The producers of the Tony, Grammy & Olivier Award-Winning Best Musical Jersey Boys recently announced that the Broadway production will end its record-breaking, 11-year run on Sunday, January 15, 2017 after 4,642 performances at the August Wilson Theatre. In addition, it was revealed that "Dancing with the Stars" superstar Mark Ballas will be the final actor to take on the iconic role of 'Frankie Valli,' making his Broadway debut in the show on October 18th and continuing in the role through the end of it's historic run.

Today, the quadruple threat (that's right, he's a musician too!) speaks with BWW about what it means to make his Broadway debut in a show that has held a special place in his heart since the time he was a little boy!

[NOTE: BroadwayWorld's fabulous photographer Walter McBride captures images of the Broadway stars profiled in our monthly column in a special photo shoot. Check out the pics of Mark Ballas throughout the feature!]

I understand you've been a huge fan of Jersey Boys for a long time and have seen multiple productions of it over the years.

I have yes. I saw it a few times when it opened in the West End, I've seen it in Vegas a couple of times, and I've seen it on Broadway a couple of times too. So I've been a huge fan of the show.

What was it about the show that caught your attention initially and ultimately turned you into such a fan?

Well in general, I've been a musical theater fan and done musical theater myself since I was a kid, that's what started me in entertainment. I have a diploma in musical theater. And it's always been something I've been passionate about and have loved. And I've seen so many musicals, that was always a thing we would do as a family, go see a show every now and again. And I grew up with the music of The Four Seasons, my grandfather used to love them, as well as the music of groups like the Four Freshman. So that kind of music was big in our house, we'd listen to a lot of '50's stuff.

So as far as Jersey Boys, first of all, I think the music is timeless, and it's amazing, it's just one hit after another. I remember the first time I saw it I didn't realize that. I was like, 'man, all these songs are them?' You know, you just forget how many great songs they had. And then on top of that, the story is so compelling, it's so raw and real. I think when you see most musicals there's all this kind of glitz and glam to the production, but with this, it has edge and soul and heart and turmoil.
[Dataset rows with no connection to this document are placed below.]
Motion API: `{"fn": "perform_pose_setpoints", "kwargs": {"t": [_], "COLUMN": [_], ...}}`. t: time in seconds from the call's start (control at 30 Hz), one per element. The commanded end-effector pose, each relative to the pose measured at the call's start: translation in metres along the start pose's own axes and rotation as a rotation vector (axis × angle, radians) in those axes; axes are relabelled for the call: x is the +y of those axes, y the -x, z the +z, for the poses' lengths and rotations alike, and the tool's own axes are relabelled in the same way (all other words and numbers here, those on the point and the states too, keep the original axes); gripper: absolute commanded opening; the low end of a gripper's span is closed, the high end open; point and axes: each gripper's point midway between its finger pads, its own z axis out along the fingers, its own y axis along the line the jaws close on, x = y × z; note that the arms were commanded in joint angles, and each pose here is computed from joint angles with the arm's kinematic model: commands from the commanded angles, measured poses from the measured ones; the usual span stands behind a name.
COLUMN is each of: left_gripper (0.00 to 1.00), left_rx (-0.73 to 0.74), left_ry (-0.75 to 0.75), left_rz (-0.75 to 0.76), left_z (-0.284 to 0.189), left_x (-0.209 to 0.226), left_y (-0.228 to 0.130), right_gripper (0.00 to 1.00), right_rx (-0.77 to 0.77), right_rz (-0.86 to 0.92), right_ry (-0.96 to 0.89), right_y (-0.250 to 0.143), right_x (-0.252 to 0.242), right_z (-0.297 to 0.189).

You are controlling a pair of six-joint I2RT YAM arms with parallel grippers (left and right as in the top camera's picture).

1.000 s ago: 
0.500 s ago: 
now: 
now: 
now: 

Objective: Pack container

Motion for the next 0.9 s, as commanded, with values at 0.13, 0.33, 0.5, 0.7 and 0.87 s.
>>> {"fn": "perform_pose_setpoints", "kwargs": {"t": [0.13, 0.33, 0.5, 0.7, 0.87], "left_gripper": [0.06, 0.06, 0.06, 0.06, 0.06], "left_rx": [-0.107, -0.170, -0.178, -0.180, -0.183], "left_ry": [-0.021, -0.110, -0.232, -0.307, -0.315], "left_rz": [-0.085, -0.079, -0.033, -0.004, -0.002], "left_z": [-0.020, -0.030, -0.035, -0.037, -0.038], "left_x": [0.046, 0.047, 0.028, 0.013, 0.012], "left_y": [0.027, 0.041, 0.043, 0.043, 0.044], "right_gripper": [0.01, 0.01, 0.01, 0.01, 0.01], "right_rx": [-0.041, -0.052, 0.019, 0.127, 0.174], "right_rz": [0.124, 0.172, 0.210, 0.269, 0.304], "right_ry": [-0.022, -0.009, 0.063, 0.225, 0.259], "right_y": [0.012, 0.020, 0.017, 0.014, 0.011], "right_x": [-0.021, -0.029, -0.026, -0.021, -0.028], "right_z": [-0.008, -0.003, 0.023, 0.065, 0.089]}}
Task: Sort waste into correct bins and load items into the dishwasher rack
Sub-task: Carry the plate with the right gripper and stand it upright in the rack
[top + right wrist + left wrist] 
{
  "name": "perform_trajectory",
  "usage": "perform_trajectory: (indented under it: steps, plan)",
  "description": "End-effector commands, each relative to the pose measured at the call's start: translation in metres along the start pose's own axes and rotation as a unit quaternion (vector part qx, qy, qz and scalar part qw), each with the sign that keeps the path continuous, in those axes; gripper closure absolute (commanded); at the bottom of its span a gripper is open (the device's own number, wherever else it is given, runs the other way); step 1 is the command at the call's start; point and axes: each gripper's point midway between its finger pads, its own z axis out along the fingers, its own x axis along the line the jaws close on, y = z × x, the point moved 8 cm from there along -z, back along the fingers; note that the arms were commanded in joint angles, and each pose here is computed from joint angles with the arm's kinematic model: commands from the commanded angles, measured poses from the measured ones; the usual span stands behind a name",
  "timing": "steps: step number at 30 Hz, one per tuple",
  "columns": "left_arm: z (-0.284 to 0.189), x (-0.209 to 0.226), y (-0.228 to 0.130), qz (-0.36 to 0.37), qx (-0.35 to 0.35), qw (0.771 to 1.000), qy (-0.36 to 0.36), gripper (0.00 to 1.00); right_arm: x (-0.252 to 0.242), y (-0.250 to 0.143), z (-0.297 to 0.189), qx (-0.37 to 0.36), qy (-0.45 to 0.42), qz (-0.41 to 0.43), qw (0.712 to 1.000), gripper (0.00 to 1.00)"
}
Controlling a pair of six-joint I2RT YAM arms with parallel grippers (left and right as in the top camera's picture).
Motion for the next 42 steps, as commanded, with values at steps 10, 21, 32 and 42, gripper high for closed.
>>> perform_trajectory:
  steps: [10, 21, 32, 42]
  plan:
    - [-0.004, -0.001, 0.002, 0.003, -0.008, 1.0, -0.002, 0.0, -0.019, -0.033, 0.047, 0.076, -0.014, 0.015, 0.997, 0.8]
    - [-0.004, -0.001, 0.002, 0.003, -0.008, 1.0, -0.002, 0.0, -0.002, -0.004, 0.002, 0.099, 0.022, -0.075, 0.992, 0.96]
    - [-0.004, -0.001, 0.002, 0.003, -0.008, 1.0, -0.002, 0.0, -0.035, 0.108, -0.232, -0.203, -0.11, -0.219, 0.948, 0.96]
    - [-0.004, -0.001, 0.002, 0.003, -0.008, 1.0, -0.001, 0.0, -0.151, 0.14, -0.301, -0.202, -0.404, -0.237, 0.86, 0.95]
You really see the ups and downs of these guys and where they came from. And I kind of relate to that because my mother's side of the family is from Liverpool in England, which is kind of blue collar, so it's a smilar background in that way. And then on top of that, the choreography is so well done and so interesting, and so specific, so that's kind of the icing on the cake. The guys move so well, Sergio's [Trujillo] done an incredible job, Des' [McAnuff] direction is incredible, so it's just bulletproof for me.

You mentioned the choreography. How does the dancing in Jersey Boys differ from the ballroom dancing that we see on "Dancing With the Stars"?

Oh, it's a completely different thing, you can't really compare the two. It's doo-wop, but at the same time, it's very precise. There's no room to take liberties. I am there to play Frankie Valli, not to put a little extra something into it, you know. So even if I can probably do five turns, I'm only going to do two. I am here to play Frankie and get that character down, and move like the three other guys, and that's been the coolest part, to make the four of us identical in our movements. And I'm playing the Italian kid from Jersey. So even though my dad's side is hispanic, my mom's side is British, and I've grown up around dancers and musicians my whole life, none of that flare can be put into it, it has to be authentic, and I love that. It's very different for me and I'm really enjoying it.

I understand that Bob Gaudio and Frankie Valli were involved in your casting. What was that experience like?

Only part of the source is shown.